----- MATERIAL FOR THIS EXERCISE

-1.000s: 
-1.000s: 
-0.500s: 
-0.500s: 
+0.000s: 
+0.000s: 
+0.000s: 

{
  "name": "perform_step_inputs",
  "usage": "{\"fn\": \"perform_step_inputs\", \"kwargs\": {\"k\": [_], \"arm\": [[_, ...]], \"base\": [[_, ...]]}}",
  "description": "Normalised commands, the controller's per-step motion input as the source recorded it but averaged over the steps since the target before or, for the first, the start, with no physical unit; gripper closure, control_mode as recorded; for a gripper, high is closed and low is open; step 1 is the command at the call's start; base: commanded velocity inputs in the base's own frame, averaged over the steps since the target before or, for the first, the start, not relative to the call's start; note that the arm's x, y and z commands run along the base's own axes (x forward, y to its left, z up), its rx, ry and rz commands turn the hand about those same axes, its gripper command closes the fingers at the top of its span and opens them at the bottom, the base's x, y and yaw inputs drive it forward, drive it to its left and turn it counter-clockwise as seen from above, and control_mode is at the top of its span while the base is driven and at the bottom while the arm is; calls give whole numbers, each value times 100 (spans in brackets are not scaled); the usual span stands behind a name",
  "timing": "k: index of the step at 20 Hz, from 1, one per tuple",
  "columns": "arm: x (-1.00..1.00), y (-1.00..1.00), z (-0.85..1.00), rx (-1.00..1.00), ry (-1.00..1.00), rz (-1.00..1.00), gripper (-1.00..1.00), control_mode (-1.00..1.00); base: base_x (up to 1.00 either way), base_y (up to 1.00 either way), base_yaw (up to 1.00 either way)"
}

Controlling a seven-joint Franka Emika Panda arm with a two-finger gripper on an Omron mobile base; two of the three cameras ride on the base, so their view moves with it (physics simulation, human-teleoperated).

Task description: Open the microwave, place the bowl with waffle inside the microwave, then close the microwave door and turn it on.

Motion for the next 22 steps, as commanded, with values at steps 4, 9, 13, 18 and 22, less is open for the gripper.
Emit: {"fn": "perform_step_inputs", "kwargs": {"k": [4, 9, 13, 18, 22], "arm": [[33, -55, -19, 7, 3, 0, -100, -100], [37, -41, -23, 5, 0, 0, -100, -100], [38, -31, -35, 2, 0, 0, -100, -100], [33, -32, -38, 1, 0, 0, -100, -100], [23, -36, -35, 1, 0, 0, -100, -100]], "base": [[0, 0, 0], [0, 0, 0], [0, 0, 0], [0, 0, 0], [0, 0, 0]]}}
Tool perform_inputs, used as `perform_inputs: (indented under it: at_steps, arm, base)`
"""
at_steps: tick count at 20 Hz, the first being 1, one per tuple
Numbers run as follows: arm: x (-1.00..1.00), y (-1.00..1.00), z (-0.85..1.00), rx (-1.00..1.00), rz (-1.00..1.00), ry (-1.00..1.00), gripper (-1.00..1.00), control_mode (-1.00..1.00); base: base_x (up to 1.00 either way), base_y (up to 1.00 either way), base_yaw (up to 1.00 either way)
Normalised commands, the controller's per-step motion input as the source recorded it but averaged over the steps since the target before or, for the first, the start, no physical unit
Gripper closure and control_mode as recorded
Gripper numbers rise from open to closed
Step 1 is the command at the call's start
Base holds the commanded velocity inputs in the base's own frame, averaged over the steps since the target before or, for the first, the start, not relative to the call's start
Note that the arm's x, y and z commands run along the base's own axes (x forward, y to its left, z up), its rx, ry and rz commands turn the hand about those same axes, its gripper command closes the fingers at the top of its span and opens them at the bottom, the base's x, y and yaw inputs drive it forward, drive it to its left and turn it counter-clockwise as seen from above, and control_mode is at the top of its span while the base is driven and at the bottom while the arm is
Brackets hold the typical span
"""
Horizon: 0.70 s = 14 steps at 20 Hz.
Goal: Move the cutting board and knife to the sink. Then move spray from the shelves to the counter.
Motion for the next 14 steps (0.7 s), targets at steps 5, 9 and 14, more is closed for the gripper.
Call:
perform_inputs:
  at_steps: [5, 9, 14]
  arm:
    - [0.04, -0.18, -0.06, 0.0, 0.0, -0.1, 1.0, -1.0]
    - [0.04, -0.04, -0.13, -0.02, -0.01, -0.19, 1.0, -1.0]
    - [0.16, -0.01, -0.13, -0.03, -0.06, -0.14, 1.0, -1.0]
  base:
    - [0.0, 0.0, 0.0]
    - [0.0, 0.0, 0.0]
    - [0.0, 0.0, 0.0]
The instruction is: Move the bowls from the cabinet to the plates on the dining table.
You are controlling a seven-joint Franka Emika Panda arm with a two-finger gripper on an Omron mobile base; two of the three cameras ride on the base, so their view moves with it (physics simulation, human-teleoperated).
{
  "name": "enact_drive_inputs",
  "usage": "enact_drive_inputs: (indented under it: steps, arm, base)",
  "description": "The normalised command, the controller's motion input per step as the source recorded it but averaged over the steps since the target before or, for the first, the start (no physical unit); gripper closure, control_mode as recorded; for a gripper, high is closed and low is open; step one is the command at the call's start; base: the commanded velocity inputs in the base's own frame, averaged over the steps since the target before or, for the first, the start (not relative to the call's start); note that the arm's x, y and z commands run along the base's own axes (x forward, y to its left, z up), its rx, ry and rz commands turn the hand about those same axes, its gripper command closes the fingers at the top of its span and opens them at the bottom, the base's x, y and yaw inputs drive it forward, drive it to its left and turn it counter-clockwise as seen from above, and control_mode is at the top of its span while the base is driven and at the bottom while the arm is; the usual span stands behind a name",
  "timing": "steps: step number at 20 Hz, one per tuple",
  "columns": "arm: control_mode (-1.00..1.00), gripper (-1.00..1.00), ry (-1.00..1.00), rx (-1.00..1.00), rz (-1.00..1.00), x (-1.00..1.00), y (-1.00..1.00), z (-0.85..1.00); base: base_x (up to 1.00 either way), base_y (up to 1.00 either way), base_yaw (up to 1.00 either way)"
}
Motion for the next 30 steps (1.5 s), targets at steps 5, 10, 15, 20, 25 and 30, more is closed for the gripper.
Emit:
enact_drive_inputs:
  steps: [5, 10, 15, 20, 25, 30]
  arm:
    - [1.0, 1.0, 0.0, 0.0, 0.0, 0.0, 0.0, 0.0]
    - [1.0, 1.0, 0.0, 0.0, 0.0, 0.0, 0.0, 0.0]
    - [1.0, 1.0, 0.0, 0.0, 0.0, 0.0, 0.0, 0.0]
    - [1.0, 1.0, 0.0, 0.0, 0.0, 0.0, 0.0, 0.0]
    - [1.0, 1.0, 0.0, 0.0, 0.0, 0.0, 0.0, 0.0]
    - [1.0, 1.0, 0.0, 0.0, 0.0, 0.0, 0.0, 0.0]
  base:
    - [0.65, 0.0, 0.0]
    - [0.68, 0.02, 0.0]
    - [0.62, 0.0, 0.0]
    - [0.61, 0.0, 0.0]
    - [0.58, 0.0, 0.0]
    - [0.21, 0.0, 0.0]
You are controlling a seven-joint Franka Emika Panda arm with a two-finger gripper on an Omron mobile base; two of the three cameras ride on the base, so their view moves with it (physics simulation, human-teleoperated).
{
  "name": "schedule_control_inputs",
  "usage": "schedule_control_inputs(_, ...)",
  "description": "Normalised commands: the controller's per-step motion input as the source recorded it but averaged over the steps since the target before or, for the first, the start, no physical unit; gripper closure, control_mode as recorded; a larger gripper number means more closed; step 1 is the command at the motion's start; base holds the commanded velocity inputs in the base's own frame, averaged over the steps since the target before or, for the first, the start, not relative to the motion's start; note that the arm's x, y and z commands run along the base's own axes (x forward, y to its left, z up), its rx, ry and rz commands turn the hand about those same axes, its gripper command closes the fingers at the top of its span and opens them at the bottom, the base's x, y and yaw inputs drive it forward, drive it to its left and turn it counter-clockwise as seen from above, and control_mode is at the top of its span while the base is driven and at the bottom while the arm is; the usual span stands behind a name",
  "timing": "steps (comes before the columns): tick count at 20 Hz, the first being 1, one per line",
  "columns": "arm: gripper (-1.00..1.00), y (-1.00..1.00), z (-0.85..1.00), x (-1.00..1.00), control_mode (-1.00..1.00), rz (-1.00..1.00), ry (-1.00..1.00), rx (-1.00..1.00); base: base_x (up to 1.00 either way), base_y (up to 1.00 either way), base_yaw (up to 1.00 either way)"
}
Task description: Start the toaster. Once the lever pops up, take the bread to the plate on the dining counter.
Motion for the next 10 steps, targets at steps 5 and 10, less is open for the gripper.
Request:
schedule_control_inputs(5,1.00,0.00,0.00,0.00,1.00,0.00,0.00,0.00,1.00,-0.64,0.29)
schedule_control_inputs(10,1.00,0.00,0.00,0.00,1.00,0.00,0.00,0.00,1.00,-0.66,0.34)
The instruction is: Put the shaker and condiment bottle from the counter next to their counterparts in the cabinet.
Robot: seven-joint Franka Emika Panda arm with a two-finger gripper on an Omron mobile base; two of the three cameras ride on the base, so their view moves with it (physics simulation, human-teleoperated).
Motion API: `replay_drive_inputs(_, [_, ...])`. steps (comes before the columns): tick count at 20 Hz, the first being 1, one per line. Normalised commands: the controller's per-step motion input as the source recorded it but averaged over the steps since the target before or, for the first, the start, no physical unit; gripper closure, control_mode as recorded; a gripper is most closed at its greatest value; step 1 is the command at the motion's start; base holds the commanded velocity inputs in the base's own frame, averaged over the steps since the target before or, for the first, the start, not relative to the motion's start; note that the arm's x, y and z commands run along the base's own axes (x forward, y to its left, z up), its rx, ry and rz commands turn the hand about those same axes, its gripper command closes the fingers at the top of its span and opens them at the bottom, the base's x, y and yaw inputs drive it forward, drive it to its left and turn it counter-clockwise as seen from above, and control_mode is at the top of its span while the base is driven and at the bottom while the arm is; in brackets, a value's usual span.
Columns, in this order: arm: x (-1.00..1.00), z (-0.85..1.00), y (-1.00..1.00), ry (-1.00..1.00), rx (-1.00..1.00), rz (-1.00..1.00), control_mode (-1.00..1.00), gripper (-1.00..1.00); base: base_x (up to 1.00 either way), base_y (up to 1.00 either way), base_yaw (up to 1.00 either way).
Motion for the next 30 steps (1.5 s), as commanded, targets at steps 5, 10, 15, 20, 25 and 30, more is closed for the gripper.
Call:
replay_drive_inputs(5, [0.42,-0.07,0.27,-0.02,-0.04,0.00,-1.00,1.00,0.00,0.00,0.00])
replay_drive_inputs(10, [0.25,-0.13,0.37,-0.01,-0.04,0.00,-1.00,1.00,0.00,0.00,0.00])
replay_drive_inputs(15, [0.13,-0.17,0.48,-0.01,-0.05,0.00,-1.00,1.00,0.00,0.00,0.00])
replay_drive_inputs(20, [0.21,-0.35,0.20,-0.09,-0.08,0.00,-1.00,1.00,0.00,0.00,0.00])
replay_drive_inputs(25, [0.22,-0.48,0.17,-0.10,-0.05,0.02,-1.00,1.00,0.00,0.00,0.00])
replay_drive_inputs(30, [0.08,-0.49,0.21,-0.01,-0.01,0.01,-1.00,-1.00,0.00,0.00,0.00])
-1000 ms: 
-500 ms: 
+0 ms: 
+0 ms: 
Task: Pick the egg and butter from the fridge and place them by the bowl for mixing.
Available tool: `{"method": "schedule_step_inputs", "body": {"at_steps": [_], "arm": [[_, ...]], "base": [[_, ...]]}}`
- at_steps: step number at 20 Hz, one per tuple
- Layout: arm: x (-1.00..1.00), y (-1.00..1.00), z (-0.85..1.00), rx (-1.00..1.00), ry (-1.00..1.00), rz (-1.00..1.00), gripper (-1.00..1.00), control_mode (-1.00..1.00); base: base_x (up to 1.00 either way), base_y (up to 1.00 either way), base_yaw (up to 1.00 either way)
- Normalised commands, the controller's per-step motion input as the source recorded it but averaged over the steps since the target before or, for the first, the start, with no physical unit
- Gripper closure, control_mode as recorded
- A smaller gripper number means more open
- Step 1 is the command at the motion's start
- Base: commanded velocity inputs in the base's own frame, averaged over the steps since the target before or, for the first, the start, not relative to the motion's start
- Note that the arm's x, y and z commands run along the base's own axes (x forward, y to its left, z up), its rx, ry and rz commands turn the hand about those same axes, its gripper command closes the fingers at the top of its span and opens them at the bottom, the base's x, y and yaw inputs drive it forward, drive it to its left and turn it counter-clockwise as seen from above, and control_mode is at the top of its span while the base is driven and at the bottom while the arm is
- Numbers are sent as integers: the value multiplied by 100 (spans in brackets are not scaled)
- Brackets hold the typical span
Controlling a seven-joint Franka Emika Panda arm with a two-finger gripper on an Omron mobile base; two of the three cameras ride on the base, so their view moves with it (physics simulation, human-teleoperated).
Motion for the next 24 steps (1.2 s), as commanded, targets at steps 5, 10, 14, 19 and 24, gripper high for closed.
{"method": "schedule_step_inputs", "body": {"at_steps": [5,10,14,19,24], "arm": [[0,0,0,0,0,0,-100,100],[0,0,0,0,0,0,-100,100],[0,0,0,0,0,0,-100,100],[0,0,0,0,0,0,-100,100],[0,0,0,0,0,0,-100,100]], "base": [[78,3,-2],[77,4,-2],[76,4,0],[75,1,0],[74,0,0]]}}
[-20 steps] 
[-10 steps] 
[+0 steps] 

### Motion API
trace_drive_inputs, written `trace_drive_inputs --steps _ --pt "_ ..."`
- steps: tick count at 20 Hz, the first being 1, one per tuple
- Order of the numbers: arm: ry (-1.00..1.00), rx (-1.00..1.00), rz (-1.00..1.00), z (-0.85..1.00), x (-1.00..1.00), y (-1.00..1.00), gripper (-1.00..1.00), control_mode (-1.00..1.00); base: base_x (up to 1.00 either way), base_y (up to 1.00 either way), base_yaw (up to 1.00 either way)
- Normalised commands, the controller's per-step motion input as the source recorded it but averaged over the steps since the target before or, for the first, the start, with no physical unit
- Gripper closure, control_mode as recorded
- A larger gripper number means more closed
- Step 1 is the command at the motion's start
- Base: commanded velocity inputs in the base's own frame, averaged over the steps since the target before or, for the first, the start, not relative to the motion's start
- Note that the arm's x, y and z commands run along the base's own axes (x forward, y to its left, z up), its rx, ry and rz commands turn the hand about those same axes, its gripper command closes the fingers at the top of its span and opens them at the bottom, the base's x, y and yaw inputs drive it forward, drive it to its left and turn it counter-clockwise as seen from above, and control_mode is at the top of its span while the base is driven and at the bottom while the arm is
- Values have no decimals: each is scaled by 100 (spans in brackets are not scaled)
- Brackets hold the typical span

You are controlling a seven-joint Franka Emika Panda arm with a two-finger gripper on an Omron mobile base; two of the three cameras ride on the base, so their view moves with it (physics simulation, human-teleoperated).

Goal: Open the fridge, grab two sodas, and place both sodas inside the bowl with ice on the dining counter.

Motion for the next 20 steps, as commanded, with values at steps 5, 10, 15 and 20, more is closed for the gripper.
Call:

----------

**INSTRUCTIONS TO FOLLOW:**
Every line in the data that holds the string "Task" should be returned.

**RESULT:**
Task description: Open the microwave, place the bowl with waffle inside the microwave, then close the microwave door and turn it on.
Task description: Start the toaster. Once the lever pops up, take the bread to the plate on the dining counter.
Task: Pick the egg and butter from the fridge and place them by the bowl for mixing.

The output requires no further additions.